DEVWKS-2612 Lab Guide

Tetration UserApps, Augment the Platform!

Tetration allows you to use its open Big Data engine to solve your own additional uses cases, by leveraging the telemetry data collected on the Network. You can also Bring Your Own Data into the platform, to get even more meaningful insights. This workshop will demonstrate how you can easily integrate Tetration in your IT and develop your User Apps in Python to fit your own requirements.

Mac cheatsheet

For people unfamiliar with Apple Mac, some tricks:

Copy / Past: "command+c" / "command+v" (not control!)
Select: Hold clicking with the trackpad and move to select

Connect to the lab environment

This is where you start!

On the opened terminal window on your Mac laptop, run the following command:

cd Documents/DEVWKS-2612/
./start.sh

It will:

Check laptop preparation (configuration files)
Connect to VPN
Check VPN status
Check cluster reachability
Open Chrome with 3 tabs

Sample start Output

Preparing the Workstation to Run this lab

Checking laptop preparation... Ok!

Connecting to VPN, can take a few seconds... Done!
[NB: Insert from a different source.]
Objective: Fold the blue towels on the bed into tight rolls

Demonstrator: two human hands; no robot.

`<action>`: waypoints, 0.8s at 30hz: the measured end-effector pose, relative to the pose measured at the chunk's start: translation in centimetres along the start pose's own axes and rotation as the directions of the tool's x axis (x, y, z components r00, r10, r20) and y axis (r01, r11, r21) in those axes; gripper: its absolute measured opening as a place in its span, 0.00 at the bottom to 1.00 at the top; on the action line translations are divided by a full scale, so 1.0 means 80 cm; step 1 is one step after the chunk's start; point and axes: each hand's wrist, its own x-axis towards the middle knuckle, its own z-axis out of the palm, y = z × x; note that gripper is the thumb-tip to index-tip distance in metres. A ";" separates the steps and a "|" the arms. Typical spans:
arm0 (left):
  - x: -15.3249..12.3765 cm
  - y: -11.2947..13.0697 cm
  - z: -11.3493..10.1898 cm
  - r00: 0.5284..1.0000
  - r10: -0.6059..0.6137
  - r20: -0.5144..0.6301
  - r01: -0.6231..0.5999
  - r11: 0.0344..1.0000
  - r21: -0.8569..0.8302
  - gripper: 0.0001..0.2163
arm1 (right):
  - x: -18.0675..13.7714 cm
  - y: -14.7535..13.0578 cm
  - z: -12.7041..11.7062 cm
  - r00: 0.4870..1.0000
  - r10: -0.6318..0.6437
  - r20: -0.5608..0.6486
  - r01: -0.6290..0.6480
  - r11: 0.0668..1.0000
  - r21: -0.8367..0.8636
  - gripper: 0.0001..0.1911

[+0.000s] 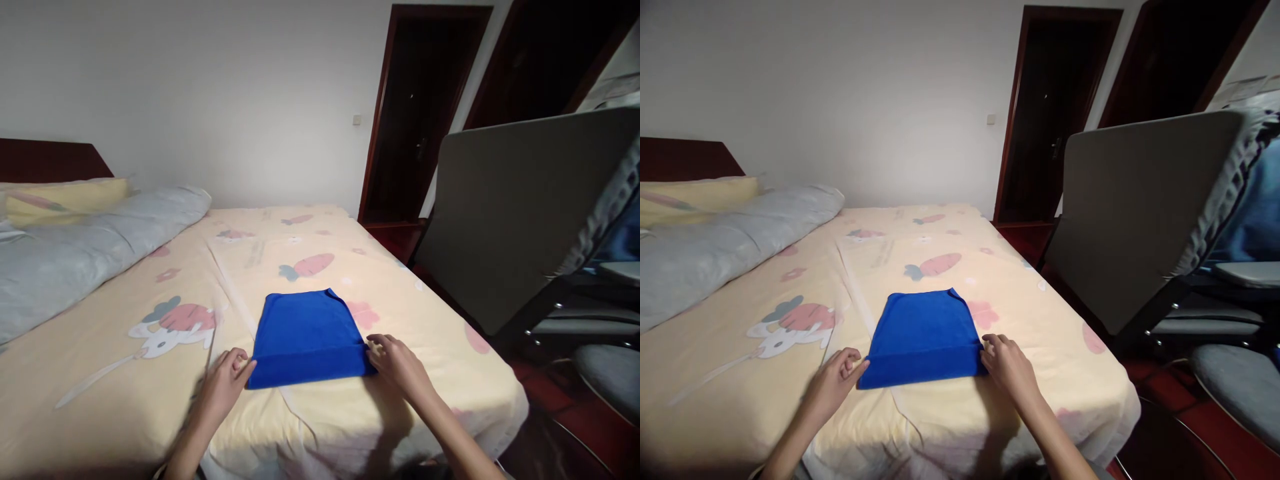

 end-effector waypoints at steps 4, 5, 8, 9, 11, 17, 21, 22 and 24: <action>-0.002 0.027 0.008 0.907 0.421 -0.020 -0.408 0.889 0.207 0.14 | -0.006 -0.038 0.022 0.926 -0.377 -0.002 0.377 0.926 -0.038 0.20; -0.003 0.035 0.014 0.847 0.529 0.044 -0.523 0.817 0.242 0.15 | -0.007 -0.049 0.031 0.877 -0.478 0.042 0.480 0.877 -0.028 0.23; -0.003 0.052 0.040 0.671 0.696 0.254 -0.740 0.608 0.289 0.22 | -0.012 -0.070 0.060 0.718 -0.674 0.175 0.688 0.725 -0.026 0.28; -0.003 0.055 0.048 0.638 0.710 0.297 -0.769 0.570 0.290 0.24 | -0.012 -0.073 0.068 0.687 -0.699 0.199 0.718 0.695 -0.034 0.29; -0.002 0.053 0.059 0.618 0.714 0.330 -0.786 0.544 0.294 0.25 | -0.012 -0.070 0.079 0.660 -0.720 0.213 0.744 0.665 -0.059 0.28; 0.001 0.018 0.052 0.642 0.680 0.353 -0.766 0.589 0.258 0.27 | -0.010 -0.024 0.062 0.677 -0.717 0.163 0.734 0.672 -0.092 0.30; -0.002 -0.004 0.040 0.700 0.643 0.311 -0.712 0.666 0.225 0.27 | -0.013 0.015 0.036 0.735 -0.664 0.135 0.677 0.730 -0.095 0.31; -0.003 -0.007 0.038 0.710 0.638 0.298 -0.701 0.681 0.211 0.26 | -0.014 0.023 0.031 0.749 -0.649 0.134 0.662 0.744 -0.095 0.31; -0.003 -0.011 0.036 0.716 0.635 0.290 -0.692 0.699 0.180 0.25 | -0.016 0.033 0.024 0.768 -0.626 0.138 0.639 0.763 -0.094 0.30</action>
Checking VPN status: Connected

Testing cluster connectivity: Tetration cluster is reachable, ready to go

Opening Incognito browser window for lab

The 3 tabs are:

Your Tetration credentials
Tetration login banner with email already pre-filled
This lab guide page on GitHub

Log into Tetration using the password provided on the Tetration credentials tab.
You are now logged into Tetration with Developer role.

Step 1: Get familiar with Jupyter notebooks

This first lab will make you do some basic operation to perceive Jupyter notebooks approach.

Using left navigation pane in Tetration UI, go to Data Platform --> User Apps.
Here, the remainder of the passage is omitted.